With my incredible colleague Andrea Quijada and the human rights nonprofit Voice of Witness, I’ve been collecting global first-person narratives about the digital welfare state for a book of oral histories. The slow resumption of international travel means I can finally re-engage in one of my favorite activities: the (fully vaccinated, masked and constantly Covid test-taking) joy of speaking with strangers about their lives.
I’ve had less luck trying to talk about my own life, though. In mid-October, right before I left the country, I circulated two pieces of writing to possible publishers: my first public attempts to write about PTSD outside this blog.
The response to the first – a proposal for a memoir based on my experience — was basically: “We don’t think many people will buy a book about caregiving and trauma because people with PTSD – and their loved ones – are simply too tired to read. Could you just write another book about technology instead?”

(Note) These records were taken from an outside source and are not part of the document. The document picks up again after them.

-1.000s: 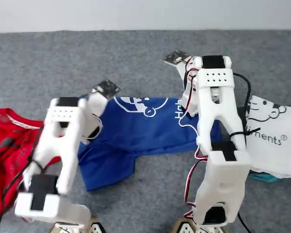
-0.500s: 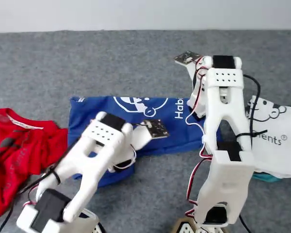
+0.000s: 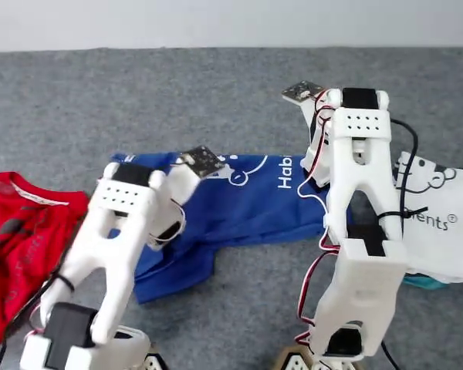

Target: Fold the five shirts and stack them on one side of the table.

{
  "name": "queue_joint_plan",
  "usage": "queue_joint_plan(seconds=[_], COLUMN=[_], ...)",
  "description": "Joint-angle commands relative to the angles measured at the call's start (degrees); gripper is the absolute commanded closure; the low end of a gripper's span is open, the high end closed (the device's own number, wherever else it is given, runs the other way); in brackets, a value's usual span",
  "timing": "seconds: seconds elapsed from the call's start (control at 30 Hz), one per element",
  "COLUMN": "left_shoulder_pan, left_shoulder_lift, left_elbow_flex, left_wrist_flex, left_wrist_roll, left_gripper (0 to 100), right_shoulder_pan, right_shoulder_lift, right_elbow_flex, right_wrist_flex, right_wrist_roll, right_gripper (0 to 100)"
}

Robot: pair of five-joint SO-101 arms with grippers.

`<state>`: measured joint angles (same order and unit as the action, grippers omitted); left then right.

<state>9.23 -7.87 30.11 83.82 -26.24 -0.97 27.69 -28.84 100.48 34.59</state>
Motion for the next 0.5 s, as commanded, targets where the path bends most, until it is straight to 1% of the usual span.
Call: queue_joint_plan(seconds=[0.0, 0.17, 0.4, 0.47], left_shoulder_pan=[0.53, 0.7, 0.62, 0.7], left_shoulder_lift=[0.35, 3.34, 12.57, 12.75], left_elbow_flex=[-1.54, -1.19, -1.54, -1.54], left_wrist_flex=[0.62, 0.18, -5.36, -6.15], left_wrist_roll=[0.35, 0.26, 0.35, 0.62], left_gripper=[83, 82, 83, 86], right_shoulder_pan=[0.84, 0.92, 0.75, 0.84], right_shoulder_lift=[-2.95, -2.95, -2.95, -2.95], right_elbow_flex=[-0.35, -0.35, -0.35, -0.35], right_wrist_flex=[2.24, 2.33, 2.33, 2.33], right_wrist_roll=[-0.44, -0.44, -0.53, -0.53], right_gripper=[95.5, 95.5, 95.4, 95.4])
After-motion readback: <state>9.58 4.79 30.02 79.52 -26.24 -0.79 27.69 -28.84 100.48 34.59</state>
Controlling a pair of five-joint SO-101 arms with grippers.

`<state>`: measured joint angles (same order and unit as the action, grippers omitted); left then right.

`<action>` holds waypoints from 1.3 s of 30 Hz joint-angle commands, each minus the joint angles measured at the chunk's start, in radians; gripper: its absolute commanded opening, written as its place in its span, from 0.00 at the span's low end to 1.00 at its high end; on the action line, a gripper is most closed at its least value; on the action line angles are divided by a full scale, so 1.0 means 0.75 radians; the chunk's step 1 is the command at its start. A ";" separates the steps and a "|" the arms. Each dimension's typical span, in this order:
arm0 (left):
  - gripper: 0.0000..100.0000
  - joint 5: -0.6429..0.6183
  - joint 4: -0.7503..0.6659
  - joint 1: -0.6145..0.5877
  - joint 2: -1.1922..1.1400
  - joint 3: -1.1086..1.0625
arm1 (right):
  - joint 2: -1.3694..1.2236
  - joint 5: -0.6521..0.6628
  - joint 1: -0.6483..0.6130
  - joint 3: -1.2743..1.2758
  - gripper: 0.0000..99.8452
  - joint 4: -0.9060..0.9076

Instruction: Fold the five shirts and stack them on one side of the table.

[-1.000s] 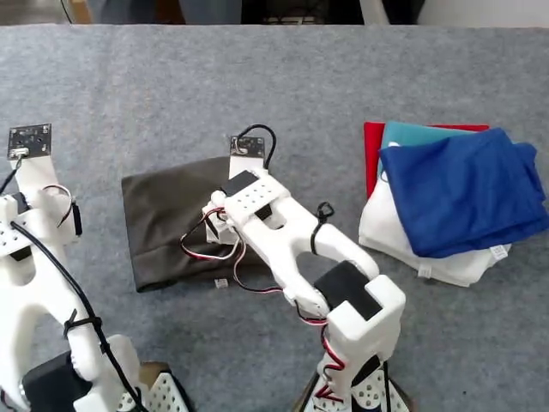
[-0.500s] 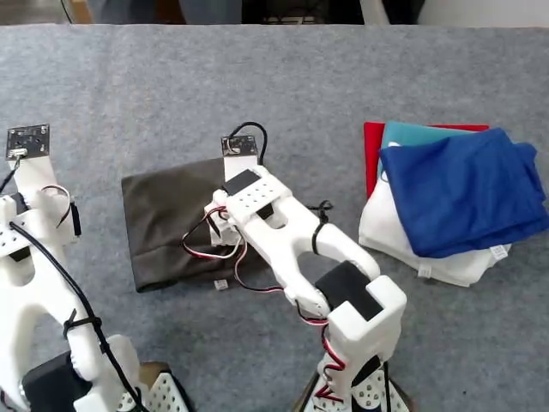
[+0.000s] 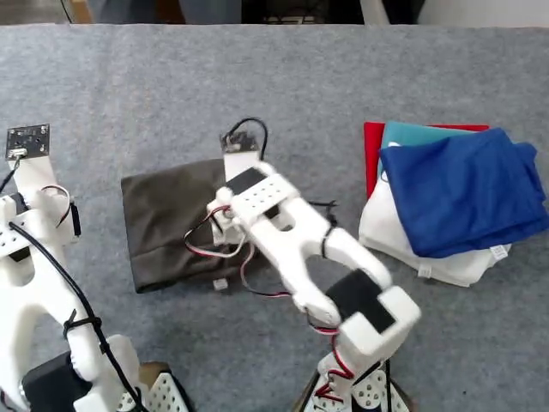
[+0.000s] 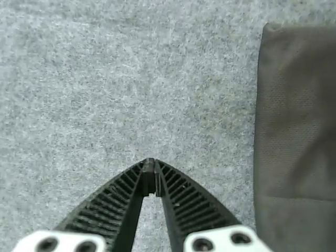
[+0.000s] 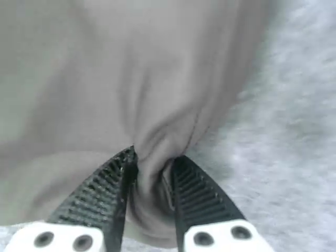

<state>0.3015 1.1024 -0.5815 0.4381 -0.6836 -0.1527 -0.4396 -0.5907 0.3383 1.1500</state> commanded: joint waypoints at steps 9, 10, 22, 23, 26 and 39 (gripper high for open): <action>0.03 0.002 0.012 -0.005 0.045 0.040 | 0.361 0.297 0.354 -0.077 0.01 0.158; 0.03 0.002 0.012 -0.007 0.045 0.038 | 0.375 0.325 0.381 -0.103 0.01 0.178; 0.03 0.002 0.014 -0.011 0.045 0.030 | 0.390 0.675 0.849 -0.562 0.01 0.471; 0.03 0.002 0.014 -0.011 0.045 0.030 | 0.390 0.700 0.896 -0.592 0.01 0.493; 0.03 0.002 0.014 -0.011 0.045 0.034 | 0.388 0.806 1.070 -0.664 0.01 0.526; 0.03 0.002 0.035 0.001 0.045 0.036 | 0.388 1.119 1.647 -0.688 0.01 0.389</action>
<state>0.3015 1.1101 -0.5815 0.4381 -0.6836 0.0867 0.3874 0.5861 -0.1297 1.4830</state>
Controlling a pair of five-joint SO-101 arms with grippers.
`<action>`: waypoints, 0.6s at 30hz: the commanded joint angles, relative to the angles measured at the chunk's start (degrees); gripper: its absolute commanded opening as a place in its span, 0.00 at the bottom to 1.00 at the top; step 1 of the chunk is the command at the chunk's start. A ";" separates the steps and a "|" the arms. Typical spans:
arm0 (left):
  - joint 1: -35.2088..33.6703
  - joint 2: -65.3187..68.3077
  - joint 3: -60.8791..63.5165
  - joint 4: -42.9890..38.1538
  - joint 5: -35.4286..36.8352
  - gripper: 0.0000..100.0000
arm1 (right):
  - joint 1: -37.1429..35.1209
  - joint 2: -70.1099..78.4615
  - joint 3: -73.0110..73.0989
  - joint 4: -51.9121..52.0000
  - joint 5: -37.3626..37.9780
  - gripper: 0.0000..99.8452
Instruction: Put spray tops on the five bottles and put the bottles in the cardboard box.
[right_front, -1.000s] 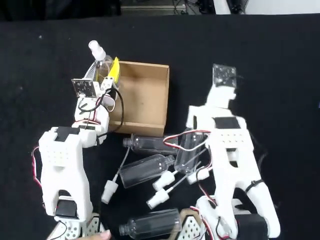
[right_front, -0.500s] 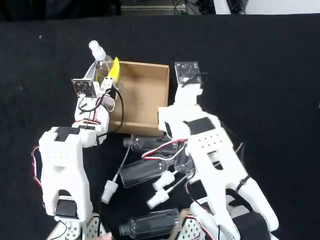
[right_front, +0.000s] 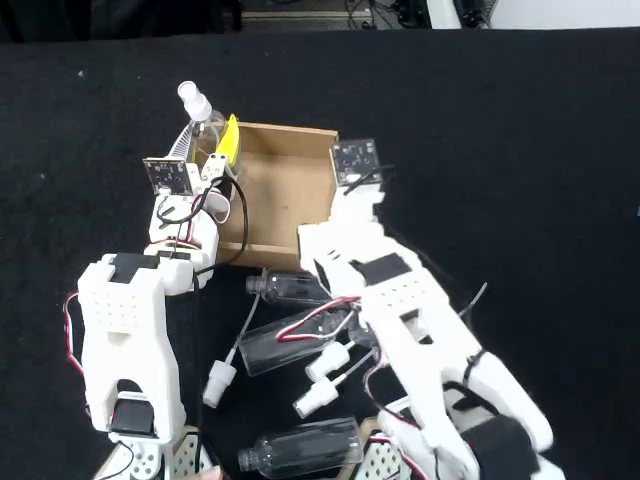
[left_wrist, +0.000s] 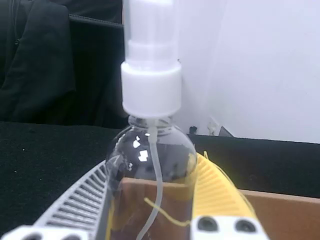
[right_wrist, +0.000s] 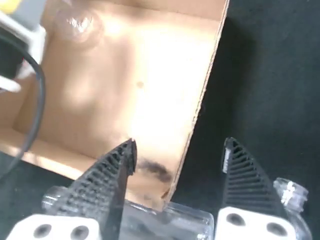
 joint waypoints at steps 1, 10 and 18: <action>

The response to the second – a personal essay – was: “PTSD can’t possibly be as bad as you say. Maybe you’re doing it wrong? We think you and Jason are outliers, not representative of other PTSD-impacted couples. And anyway, could you write more about Jason and neurology and less about yourself and caregiving?”
I found the responses both frustrating and fascinating. On one hand, they seem to imply, PTSD is such a big deal that those of us struggling with it don’t have the energy to even be curious about our own lives. On the other, my writing about how challenging it was for us to navigate was interpreted as somehow overblown, dubious, unconvincing.
If we take David Morris’ description of trauma seriously – “a surprise glimpse of that darkness, the coming annihilation…the savagery of the universe made manifest within us” – I guess these dismissive, denial-laced responses should not have surprised me. The impulse to minimize, to belittle, to deny, to rationalize, to turn away from the realities of trauma is of course strong. We’ll talk about this more when we get to Judith Herman’s wonderful book, Trauma and Recovery.
But the responses did shock me, giving me a kind of emotional whiplash. Somehow, I think I thought that the private work of writing about our experience was going to be the hardest part. Jason and I have had such difficult conversations during my research. I’ve managed such intense feelings of vulnerability while writing. I’m surprised that I’m surprised that the public work of getting the writing to readers is also going to be a battle.
Because of course it is. Of course. This is one of the things about PTSD: the language of trauma is everywhere, but we don’t really want to talk about it. We don’t really want to hear.
This is why I’m so excited we’re reading David Morris’ fascinating, heartbreaking, courageous book The Evil Hours over the next six weeks. Morris was a Marine and a military-embedded journalist in Iraq between 2004 and 2007. The Evil Hours is both personal and sweeping, clinical and literary, and it changed the course of my personal struggles with PTSD.
In my hardest days, I turned to Morris’ book to learn about PTSD’s long and complicated history (“post-traumatic stress is a dim figure shuffling before the lens of history … [since] the battle of Marathon in 490 BC,” page 65). Morris helped me understand the nature of traumatic time (“Traumatic time doesn’t just destroy the flow of the present into the future, it corrodes everything that came before,” page 110). The book highlights the role Vietnam veterans played in forcing the country to recognize the disorder, and explores the complicated role the Veteran’s Administration plays today as both clearinghouse of PTSD research and cultural and diagnostic gatekeeper for the disease. (Morris’ description of his experience with the VA’s gold-standard treatment, Prolonged Exposure, in Chapter 6 is absolutely harrowing.) Finally, and perhaps most importantly, The Evil Hours gave me hope that traditional and alternative treatments might provide a way forward.
As you can tell from the lengthy quote above, it’s also a beautifully written book. There is something in it to challenge everyone, no matter what you think you know about trauma. If you allow yourself to really engage the book, you will be changed by it.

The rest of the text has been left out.